* _Prompt_: Wherever the word "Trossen" occurs in the listing, copy the whole line.

>>

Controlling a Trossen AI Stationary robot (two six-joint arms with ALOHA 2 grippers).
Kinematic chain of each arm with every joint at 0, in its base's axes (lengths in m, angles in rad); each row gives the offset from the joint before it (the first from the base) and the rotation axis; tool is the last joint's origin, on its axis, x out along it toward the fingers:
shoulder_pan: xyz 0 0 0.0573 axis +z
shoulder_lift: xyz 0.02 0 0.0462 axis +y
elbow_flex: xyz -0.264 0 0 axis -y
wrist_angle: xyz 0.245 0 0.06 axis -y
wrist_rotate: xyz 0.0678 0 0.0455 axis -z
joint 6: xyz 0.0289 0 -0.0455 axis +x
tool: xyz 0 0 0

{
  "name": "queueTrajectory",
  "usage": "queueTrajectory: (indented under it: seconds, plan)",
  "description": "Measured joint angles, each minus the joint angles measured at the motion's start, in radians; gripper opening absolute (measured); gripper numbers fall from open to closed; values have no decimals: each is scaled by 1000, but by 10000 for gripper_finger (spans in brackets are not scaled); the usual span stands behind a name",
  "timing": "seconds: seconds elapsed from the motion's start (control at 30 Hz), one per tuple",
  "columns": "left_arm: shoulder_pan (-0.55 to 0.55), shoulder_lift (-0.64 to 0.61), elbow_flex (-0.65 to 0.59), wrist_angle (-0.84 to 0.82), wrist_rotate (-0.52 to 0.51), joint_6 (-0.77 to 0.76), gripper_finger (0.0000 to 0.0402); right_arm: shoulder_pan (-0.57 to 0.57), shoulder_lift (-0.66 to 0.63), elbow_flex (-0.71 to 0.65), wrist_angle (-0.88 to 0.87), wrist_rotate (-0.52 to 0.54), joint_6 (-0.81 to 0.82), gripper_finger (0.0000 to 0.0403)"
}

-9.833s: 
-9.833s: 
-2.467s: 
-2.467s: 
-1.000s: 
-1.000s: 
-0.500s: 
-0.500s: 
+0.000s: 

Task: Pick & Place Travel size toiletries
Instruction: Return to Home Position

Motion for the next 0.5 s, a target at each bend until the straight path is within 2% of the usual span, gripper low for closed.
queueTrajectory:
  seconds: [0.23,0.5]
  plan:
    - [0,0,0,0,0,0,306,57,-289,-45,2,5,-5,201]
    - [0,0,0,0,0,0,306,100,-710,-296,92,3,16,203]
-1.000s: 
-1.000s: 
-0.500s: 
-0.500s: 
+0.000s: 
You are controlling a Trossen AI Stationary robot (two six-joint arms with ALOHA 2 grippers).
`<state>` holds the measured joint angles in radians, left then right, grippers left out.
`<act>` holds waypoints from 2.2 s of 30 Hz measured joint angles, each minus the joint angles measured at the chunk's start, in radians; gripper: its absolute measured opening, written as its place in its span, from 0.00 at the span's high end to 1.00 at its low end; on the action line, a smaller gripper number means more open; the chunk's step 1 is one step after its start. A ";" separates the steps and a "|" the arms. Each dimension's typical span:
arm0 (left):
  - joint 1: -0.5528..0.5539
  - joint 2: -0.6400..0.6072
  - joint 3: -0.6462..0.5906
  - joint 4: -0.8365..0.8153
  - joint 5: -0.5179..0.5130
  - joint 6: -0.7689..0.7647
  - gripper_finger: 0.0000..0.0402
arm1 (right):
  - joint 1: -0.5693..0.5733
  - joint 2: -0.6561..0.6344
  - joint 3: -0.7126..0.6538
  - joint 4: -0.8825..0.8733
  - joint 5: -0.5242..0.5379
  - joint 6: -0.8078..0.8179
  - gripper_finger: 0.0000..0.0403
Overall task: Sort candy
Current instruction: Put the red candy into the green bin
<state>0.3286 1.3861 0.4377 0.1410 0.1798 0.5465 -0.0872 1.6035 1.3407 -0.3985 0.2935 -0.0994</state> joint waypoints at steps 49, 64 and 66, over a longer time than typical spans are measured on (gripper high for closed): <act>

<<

* _Written response_:
Controlling a Trossen AI Stationary robot (two six-joint arms with ALOHA 2 grippers).
You are controlling a Trossen AI Stationary robot (two six-joint arms with ALOHA 2 grippers).

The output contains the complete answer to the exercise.